» AVAILABLE DATA:
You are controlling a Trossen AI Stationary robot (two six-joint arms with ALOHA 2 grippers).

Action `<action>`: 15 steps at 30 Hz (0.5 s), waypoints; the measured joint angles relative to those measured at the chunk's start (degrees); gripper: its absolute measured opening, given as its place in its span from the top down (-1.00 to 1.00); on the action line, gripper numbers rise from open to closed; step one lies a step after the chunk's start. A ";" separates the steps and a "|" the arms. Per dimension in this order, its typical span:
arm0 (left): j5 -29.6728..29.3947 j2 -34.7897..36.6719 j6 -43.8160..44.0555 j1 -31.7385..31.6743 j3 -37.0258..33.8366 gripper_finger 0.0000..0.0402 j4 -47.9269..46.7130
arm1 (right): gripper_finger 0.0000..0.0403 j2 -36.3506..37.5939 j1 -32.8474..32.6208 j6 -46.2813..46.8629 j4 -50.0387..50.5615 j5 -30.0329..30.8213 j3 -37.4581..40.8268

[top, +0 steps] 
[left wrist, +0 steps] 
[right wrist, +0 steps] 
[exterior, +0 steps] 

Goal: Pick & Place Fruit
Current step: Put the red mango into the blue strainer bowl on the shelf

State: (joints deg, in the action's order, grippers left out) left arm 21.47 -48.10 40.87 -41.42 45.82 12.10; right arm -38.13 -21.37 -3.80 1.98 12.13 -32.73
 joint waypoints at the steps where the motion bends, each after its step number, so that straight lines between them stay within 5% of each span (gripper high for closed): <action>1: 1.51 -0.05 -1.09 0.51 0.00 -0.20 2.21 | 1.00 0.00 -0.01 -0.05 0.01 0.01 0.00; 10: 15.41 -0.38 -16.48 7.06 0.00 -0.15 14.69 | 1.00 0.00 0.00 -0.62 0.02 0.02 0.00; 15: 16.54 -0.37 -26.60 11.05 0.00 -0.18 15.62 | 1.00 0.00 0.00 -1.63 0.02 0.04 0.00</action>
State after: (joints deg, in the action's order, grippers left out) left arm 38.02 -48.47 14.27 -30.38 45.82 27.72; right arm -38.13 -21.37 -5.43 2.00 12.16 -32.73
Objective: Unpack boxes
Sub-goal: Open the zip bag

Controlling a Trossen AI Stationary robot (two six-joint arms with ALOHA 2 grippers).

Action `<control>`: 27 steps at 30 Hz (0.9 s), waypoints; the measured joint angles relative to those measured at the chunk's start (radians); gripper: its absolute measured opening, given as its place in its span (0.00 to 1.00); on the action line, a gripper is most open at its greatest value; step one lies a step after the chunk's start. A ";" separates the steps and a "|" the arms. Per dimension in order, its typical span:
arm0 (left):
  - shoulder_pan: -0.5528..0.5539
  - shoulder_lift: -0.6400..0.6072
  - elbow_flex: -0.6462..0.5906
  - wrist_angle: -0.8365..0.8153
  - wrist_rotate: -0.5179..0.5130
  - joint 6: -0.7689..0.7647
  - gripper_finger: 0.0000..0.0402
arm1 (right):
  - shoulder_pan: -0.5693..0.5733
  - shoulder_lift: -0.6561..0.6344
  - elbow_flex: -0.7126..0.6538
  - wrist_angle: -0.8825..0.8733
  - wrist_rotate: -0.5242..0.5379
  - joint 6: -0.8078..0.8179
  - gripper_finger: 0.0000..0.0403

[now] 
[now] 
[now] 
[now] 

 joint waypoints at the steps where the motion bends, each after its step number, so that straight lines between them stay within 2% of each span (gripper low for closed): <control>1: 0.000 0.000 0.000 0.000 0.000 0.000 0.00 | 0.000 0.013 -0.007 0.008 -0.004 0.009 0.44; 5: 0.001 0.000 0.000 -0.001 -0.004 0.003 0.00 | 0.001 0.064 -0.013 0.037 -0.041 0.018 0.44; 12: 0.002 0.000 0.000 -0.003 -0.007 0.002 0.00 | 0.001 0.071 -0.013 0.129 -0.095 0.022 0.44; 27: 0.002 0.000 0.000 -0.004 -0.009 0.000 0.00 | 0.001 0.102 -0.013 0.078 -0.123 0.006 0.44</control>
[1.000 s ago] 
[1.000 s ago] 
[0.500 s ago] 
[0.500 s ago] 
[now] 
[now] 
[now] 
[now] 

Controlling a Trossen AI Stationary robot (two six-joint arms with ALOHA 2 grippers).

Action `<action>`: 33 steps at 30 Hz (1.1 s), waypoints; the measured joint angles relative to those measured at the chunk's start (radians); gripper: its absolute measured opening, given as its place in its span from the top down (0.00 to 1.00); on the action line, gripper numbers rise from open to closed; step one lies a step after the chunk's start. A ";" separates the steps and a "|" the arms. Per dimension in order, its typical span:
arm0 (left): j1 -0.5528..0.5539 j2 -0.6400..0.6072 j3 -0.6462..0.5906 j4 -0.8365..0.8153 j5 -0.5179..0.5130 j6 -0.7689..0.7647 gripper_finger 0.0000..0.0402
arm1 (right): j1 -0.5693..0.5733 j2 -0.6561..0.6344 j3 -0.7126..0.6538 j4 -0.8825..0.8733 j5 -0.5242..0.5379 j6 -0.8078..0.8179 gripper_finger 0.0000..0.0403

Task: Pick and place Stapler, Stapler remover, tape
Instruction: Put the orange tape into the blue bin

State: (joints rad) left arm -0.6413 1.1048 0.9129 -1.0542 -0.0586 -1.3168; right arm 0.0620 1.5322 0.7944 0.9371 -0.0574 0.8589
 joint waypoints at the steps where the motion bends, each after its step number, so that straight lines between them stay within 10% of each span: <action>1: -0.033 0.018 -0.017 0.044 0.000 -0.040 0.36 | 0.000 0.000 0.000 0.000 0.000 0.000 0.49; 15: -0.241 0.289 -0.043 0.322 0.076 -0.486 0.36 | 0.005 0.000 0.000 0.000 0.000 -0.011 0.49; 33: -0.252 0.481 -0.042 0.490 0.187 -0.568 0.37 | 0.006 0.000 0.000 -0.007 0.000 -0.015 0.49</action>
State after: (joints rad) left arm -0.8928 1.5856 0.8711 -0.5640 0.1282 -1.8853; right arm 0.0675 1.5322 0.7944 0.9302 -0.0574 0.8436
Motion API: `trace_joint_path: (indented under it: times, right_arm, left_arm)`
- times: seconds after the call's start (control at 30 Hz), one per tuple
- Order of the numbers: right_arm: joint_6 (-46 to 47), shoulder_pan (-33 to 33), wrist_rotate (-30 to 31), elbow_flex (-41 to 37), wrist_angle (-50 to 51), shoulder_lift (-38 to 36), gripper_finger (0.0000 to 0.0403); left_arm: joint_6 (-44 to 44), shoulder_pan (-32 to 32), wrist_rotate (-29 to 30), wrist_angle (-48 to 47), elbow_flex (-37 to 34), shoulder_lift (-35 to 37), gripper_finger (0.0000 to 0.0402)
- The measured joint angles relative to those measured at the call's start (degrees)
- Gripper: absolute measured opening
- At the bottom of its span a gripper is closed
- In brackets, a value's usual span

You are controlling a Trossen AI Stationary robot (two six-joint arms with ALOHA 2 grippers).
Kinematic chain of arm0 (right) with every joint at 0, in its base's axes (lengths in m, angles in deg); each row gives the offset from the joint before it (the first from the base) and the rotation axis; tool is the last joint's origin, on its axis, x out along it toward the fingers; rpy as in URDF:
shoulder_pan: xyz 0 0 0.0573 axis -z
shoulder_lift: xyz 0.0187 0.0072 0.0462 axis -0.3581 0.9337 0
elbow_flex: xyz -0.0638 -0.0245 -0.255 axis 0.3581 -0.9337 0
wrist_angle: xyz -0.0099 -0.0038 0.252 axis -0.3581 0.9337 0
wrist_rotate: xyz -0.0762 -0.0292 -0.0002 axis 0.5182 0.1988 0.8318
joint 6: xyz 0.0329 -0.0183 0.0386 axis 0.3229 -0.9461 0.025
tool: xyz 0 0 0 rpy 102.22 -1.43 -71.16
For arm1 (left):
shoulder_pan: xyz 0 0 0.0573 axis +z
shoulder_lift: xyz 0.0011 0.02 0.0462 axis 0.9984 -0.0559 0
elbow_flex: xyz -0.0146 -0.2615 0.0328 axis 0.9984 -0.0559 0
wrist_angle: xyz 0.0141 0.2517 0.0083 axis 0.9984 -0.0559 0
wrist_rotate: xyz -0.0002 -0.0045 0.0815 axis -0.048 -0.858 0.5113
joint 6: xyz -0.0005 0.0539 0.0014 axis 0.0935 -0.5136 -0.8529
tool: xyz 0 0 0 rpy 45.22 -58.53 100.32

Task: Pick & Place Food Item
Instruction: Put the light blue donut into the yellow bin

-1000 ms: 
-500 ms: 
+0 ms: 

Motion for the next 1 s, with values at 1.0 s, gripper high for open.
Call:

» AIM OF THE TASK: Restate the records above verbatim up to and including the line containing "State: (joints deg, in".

» RESULT FOR THIS TASK:
You are controlling a Trossen AI Stationary robot (two six-joint arms with ALOHA 2 grippers).

Action `<action>`: 15 steps at 30 Hz (0.5 s), waypoints; the measured joint angles relative to those measured at the chunk's start (degrees); gripper: its absolute measured opening, given as its place in its span from the top down (-1.00 to 1.00); on the action line, gripper numbers rise from open to closed; step one lies a step after the chunk's start. A ";" separates the steps and a "|" the arms. Per dimension in this order, its typical span:
arm0 (left): j5 -29.6728..29.3947 j2 -34.7897..36.6719 j6 -43.8160..44.0555 j1 -31.7385..31.6743 j3 -37.0258..33.8366 gripper_finger 0.0000..0.0402 j4 -47.9269..46.7130
arm1 (right): gripper_finger 0.0000..0.0403 j2 -36.3506..37.5939 j1 -32.8474..32.6208 j6 -46.2813..46.8629 j4 -50.0387..50.5615 j5 -30.0329..30.8213 j3 -37.4581..40.8268

[top, +0 steps] 
[left wrist, +0 steps] 
[right wrist, +0 steps] 
[exterior, +0 steps] 

Goal: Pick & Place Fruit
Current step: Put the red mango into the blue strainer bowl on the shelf

State: (joints deg, in the action's order, grippers left out) left arm 21.47 -48.10 40.87 -41.42 45.82 12.10; right arm -38.13 -21.37 -3.80 1.98 12.13 -32.73

This output requires nothing further.